大阪の中心部を南北縦断「なにわ筋線」工事施行認可 2031年春の開業目指す



関西高速鉄道は2月28日、大阪市の中心部を南北に縦断するJR西日本・南海電気鉄道(南海電鉄)の新線「なにわ筋線」の工事施行認可を取得したと発表した。2031年春の開業に向け、鉄道法規上の着工の準備が整った。
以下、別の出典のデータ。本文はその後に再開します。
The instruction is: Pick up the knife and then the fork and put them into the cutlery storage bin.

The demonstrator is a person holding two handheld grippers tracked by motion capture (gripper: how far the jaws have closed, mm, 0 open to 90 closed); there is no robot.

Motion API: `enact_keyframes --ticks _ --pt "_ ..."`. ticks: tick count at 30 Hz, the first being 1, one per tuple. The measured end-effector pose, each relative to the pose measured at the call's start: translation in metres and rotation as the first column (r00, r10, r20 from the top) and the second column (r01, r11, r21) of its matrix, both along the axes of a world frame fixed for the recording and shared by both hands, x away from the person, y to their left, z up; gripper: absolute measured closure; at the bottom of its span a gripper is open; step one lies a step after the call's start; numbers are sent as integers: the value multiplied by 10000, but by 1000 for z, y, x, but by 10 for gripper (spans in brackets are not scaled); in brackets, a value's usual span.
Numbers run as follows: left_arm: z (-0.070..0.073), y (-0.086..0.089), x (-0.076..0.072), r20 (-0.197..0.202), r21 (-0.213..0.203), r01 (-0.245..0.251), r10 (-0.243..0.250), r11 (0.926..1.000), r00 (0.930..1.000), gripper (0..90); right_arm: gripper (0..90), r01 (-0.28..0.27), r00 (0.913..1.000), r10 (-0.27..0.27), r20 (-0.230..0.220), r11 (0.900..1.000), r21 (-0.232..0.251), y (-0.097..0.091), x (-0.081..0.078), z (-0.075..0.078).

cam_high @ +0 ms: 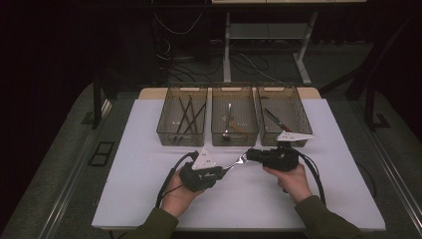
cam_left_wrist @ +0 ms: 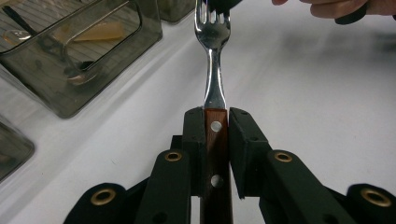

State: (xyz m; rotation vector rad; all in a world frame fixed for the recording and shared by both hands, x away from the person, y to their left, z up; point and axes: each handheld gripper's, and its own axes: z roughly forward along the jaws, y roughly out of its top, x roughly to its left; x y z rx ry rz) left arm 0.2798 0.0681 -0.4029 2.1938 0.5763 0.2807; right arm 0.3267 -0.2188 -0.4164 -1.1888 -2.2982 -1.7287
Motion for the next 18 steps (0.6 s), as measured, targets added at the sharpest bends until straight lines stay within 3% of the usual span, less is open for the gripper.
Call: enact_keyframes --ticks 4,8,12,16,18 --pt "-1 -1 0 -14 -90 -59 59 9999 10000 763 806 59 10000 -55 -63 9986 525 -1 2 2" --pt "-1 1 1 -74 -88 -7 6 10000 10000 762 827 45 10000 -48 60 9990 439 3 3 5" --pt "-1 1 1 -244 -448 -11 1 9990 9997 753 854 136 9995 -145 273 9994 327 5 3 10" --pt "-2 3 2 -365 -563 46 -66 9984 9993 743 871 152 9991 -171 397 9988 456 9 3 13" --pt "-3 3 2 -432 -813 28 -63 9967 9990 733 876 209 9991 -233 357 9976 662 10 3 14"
なにわ筋線の平面図(上)と縦断面図(中)、横断面図(下)。【画像:関西高速鉄道】

JR西日本・南海電鉄・関西高速鉄道の3社は昨年2019年7月10日、なにわ筋線の鉄道事業許可を取得。続いて同線を建設する関西高速鉄道が同年10月15日に工事施行認可を申請していた。

認可を受けたのは、大阪市北区大深町から同市浪速区湊町一丁目・戎本町一丁目まで合計約7.2kmの鉄道線路・停車場・運転保安設備・変電所設備・電路設備。線路の構造は地下6.5km、掘割・盛土0.3km、高架0.4kmになる。建設区間内には、中之島駅と西本町駅、南海新難波駅(いずれも仮称)が設けられる。
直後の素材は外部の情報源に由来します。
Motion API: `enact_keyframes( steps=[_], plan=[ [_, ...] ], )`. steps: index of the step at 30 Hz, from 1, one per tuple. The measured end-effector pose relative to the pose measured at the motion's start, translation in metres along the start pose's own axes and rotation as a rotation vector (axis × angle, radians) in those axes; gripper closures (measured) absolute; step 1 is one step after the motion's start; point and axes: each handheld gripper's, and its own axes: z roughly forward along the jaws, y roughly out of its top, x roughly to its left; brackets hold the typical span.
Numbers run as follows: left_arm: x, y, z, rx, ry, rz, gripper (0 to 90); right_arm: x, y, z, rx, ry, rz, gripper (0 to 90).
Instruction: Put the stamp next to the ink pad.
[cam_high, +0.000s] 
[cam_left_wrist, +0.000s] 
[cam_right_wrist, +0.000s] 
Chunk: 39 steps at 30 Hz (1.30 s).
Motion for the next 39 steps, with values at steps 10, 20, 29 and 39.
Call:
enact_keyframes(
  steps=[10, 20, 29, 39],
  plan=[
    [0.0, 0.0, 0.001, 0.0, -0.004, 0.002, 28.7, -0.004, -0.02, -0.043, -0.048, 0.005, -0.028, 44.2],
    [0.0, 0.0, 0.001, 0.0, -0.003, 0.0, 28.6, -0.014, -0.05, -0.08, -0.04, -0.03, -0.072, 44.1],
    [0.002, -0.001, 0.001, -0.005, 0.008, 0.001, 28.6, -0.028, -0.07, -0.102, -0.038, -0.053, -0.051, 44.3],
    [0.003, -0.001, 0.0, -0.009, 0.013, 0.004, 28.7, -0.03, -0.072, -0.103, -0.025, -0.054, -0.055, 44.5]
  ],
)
総事業費は約3300億円で、1日あたり約24万人の利用を見込む。開業は2031年春の予定。関西高速鉄道は今後、都市計画事業の認可手続きを進め、早期の着工と開業を目指すとしている。大阪市も2月28日、都市計画決定の告示と環境影響評価書の公告を行った。

なにわ筋の地下に建設

なにわ筋線は、大阪駅北側の再開発エリアに設けられる北梅田駅(仮称)とJR関西本線のJR難波駅を結ぶ区間と、JR難波駅の手前で分岐して南海電鉄の新今宮駅を結ぶ区間で構成される。

なにわ筋線の建設ルート。【画像:関西高速鉄道】

北梅田駅は現在、関西国際空港(関空)アクセス特急「はるか」などが走るJR東海道本線貨物支線(梅田貨物線)の地下化にあわせて工事が進められており、2023年に開業予定。なにわ筋線は同駅の少し先で梅田貨物線から分岐し、なにわ筋の地下を通ってJR難波駅と新今宮駅まで延びる。

北梅田~西本町間はJR西日本と南海電鉄が共同で営業し、西本町~JR難波間はJR西日本、西本町~新今宮間は南海電鉄の列車がそれぞれ走る。第三セクターの関西高速鉄道が建設し、JR西日本と南海電鉄が同社から線路を借りて列車を運行する。

同線が開業すると、関西国際空港(関空)アクセス特急「はるか」は北梅田~天王寺間のルートがなにわ筋線経由に変わり、所要時間が短縮。南海電鉄の関空アクセス特急「ラピート」も難波から梅田エリアに乗り入れる見込みで、梅田エリアからのアクセスの改善が図られる。